───── MATERIAL PROVIDED

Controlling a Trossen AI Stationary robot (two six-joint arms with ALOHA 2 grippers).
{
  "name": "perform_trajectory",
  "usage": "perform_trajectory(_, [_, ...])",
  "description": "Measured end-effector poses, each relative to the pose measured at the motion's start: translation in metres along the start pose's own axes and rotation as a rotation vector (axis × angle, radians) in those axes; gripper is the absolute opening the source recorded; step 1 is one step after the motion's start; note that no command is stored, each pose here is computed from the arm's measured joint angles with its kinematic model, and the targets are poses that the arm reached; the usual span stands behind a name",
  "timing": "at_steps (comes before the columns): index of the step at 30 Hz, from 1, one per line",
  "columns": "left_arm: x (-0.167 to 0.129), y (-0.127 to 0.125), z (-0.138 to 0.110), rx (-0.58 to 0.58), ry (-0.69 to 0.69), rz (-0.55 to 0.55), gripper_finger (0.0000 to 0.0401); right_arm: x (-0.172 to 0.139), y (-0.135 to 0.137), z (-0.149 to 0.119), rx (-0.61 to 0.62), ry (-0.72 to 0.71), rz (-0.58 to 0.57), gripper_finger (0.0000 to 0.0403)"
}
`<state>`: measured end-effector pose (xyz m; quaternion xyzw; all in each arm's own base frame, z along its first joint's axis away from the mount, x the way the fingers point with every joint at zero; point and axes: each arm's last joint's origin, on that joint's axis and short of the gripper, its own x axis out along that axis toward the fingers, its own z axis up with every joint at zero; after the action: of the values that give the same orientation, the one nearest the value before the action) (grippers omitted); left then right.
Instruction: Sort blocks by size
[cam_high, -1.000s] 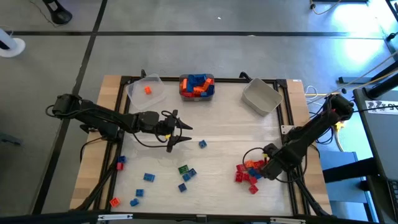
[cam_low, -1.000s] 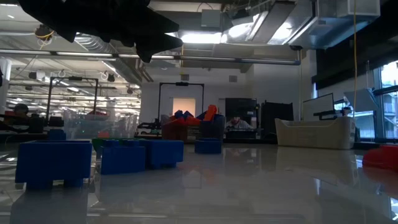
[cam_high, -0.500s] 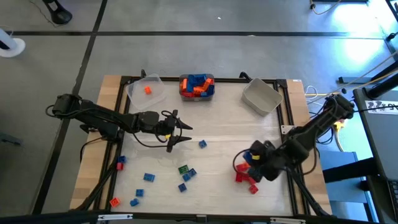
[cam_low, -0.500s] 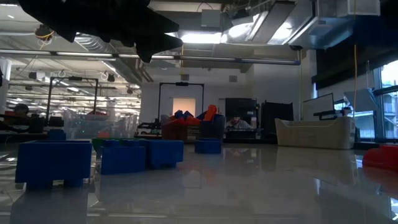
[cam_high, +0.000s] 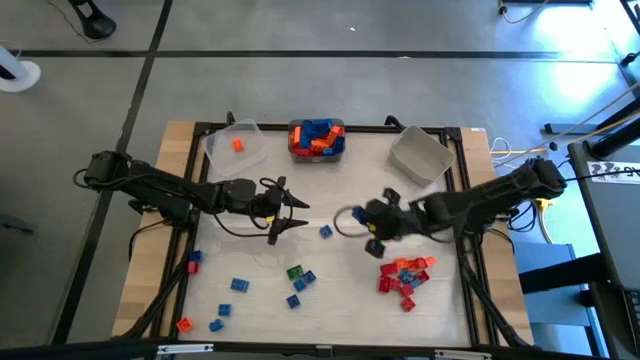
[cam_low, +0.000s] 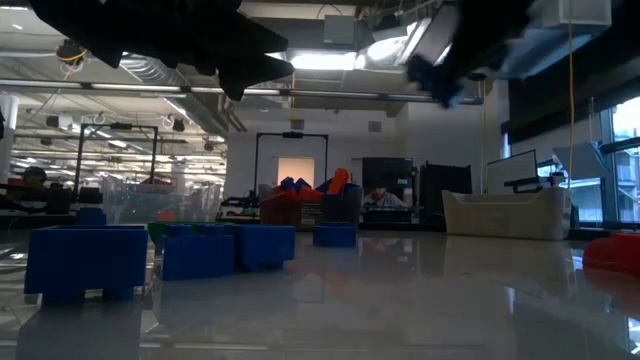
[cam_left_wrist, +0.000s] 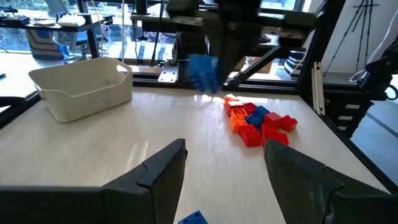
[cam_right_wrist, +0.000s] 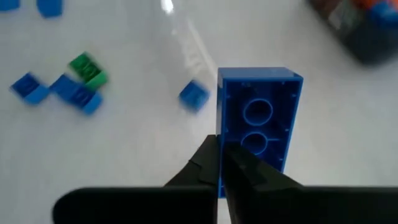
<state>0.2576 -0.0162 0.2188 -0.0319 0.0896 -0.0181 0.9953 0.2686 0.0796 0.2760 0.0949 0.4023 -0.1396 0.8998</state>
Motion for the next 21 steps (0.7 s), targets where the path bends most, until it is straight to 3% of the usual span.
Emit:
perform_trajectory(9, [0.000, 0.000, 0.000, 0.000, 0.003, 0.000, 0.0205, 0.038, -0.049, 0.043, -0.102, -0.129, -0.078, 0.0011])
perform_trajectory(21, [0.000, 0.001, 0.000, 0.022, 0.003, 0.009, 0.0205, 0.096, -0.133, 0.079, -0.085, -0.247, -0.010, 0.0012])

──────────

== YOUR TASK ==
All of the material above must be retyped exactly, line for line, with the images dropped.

== TASK ANSWER ==
Controlling a Trossen AI Stationary robot (two six-joint arms with ALOHA 2 grippers).
{
  "name": "perform_trajectory",
  "usage": "perform_trajectory(_, [_, ...])",
  "description": "Measured end-effector poses, each relative to the pose measured at the motion's start: translation in metres along the start pose's own axes and rotation as a rotation vector (axis × angle, radians) in those axes; gripper is the absolute opening the source recorded; step 1 is one step after the motion's start; note that no command is stored, each pose here is computed from the arm's measured joint angles with its kinematic model, and the targets are poses that the arm reached; the usual span stands behind a name",
  "timing": "at_steps (comes before the columns): index of the step at 30 Hz, from 1, one per line",
  "columns": "left_arm: x (-0.167 to 0.129), y (-0.127 to 0.125), z (-0.138 to 0.110), rx (-0.58 to 0.58), ry (-0.69 to 0.69), rz (-0.55 to 0.55), gripper_finger (0.0000 to 0.0401); right_arm: x (-0.172 to 0.139), y (-0.135 to 0.137), z (-0.149 to 0.119), rx (-0.61 to 0.62), ry (-0.72 to 0.71), rz (-0.58 to 0.57), gripper_finger (0.0000 to 0.0403)"
}
`<state>`: measured end-effector pose (xyz m; quaternion xyzw; all in each arm's own base frame, z along its first joint's axis away from the mount, x the way the fingers point with every joint at zero; point and axes: each arm's last joint's origin, on that joint's axis and short of the gripper, its own x axis out along that axis toward the fingers, its own z axis up with every joint at zero; after the action: of the values that give the same orientation, the one nearest the value before the action) (grippers omitted); left then right.
Instruction: Sort blocks by size
[cam_high, -1.000s] 
[cam_low, -1.000s] 
[cam_high, -0.500s] 
[cam_low, -0.500s] 
[cam_high, +0.000s] 
[cam_low, +0.000s] 
[cam_left_wrist, +0.000s] 
[cam_right_wrist, +0.000s] 
<state>0.2576 -0.0162 0.2188 -0.0319 0.0896 -0.0181 0.9953 0.2686 0.0796 0.2760 0.0949 0.4023 -0.1396 0.8998</state>
Motion for the next 21 steps (0.7 s), targets where the path bends most, until it is straight to 3% of the usual span.
Emit:
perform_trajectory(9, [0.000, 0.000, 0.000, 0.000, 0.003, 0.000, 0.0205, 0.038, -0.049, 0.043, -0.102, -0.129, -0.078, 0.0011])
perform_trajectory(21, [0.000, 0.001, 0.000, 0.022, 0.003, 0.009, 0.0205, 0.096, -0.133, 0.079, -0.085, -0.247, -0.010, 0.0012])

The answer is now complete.